Task to complete
After finding the line containing "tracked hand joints" below, please output that line and each following one through the line containing "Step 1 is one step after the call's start", exactly as written.

Data excerpt
= Beginning of Section =

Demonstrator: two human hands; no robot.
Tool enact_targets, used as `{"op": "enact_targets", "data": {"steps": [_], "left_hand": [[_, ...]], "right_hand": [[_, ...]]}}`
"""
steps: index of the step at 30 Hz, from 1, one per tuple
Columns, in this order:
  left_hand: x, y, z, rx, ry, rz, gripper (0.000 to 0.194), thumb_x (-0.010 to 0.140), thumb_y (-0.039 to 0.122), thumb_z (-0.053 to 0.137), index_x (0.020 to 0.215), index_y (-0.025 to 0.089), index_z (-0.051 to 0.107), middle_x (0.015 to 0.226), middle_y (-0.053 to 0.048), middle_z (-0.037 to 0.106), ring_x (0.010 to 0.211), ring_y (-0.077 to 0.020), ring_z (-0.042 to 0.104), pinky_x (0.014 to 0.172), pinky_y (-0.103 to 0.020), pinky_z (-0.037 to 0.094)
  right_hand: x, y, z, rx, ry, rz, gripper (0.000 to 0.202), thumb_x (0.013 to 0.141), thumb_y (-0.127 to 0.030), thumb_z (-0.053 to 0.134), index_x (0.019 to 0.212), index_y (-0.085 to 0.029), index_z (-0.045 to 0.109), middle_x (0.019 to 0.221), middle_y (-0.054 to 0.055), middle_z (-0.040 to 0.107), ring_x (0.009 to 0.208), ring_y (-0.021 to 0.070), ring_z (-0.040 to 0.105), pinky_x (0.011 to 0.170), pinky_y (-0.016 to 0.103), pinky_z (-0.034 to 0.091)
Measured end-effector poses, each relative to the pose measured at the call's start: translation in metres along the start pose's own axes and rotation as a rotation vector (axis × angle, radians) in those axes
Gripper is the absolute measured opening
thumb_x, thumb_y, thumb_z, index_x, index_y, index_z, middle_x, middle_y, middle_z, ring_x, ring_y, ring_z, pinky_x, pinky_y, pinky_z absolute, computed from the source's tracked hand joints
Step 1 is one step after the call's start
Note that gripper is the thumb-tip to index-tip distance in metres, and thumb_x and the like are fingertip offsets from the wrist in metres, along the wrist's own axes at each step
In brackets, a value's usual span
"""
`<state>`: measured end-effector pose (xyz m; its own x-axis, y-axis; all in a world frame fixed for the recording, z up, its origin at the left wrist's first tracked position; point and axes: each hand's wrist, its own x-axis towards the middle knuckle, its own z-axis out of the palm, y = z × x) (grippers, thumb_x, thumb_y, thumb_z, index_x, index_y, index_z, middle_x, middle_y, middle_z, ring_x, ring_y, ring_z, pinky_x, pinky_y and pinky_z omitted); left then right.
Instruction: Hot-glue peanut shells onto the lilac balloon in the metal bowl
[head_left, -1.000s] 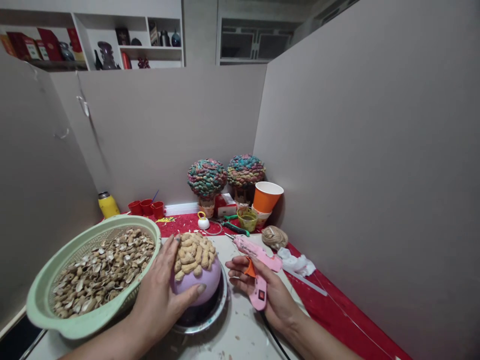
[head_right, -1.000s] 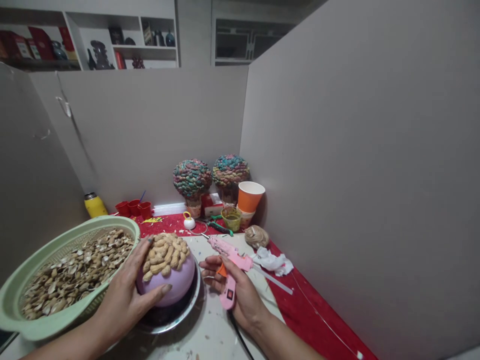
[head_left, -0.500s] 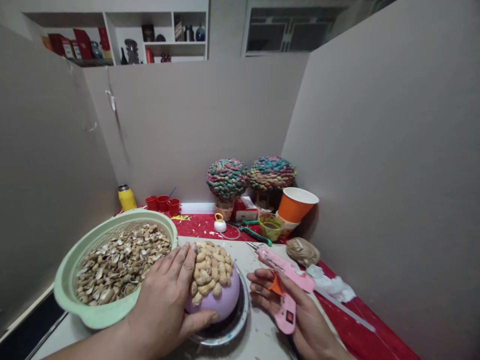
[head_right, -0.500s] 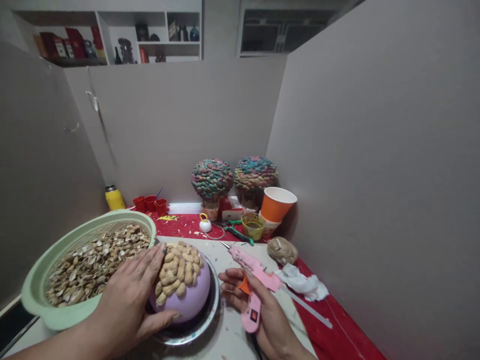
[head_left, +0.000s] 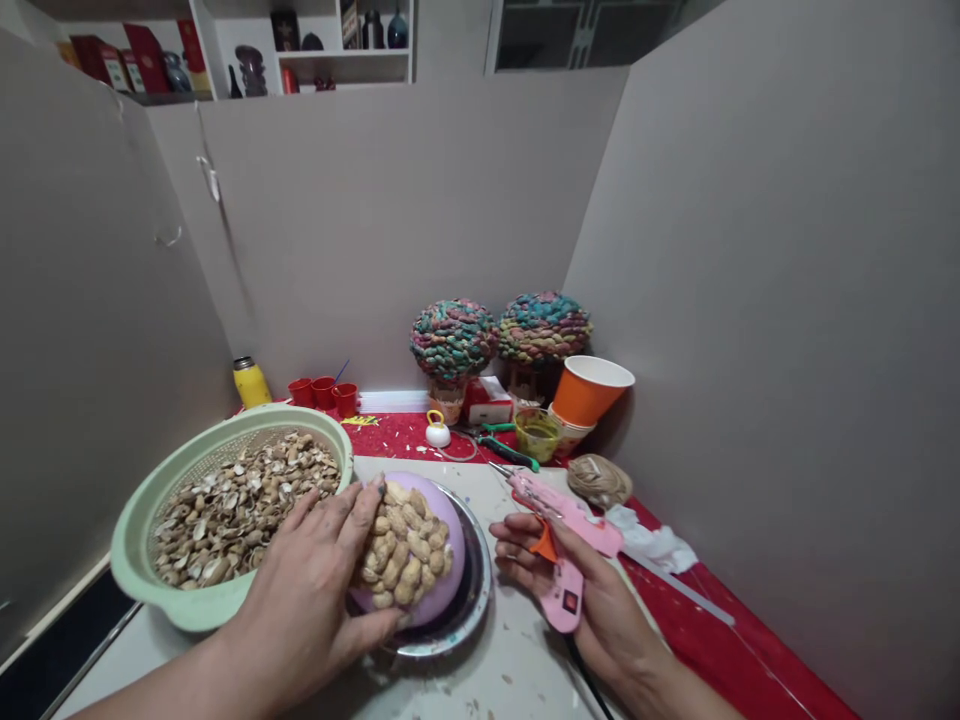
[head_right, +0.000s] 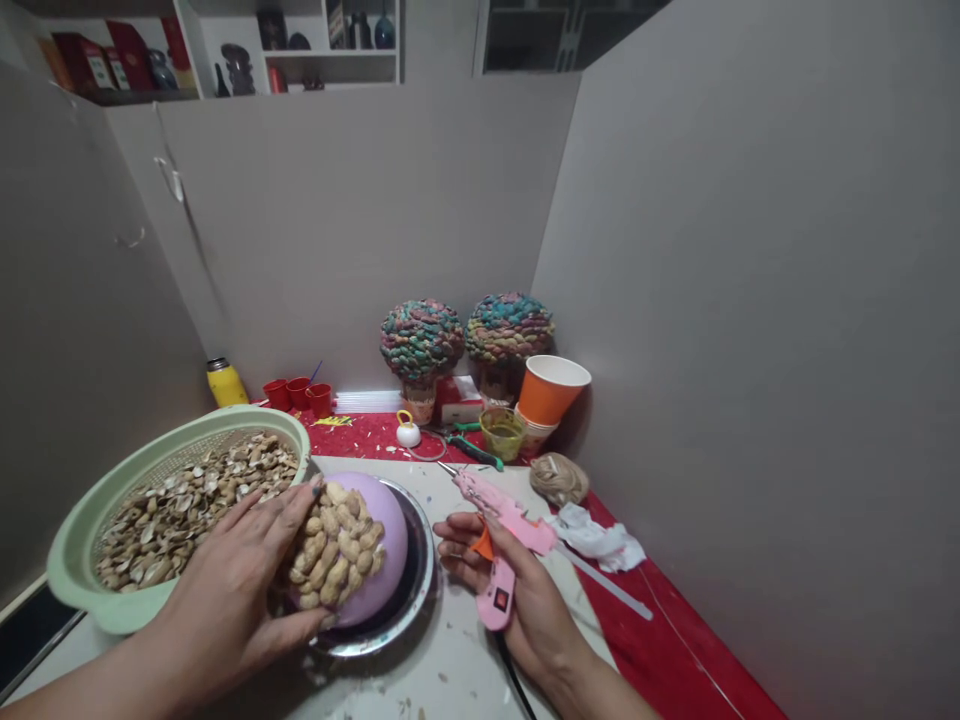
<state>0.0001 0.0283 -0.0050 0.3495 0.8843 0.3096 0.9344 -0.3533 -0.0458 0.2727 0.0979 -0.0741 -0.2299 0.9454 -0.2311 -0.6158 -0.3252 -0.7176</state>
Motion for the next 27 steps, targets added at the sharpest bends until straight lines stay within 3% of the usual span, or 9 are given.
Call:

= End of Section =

Output of the exercise
thumb_x, thumb_y, thumb_z, index_x, index_y, index_z, middle_x, middle_y, middle_z, ring_x, ring_y, ring_z, pinky_x, pinky_y, pinky_z absolute, computed from the source's tracked hand joints
Step 1 is one step after the call's start

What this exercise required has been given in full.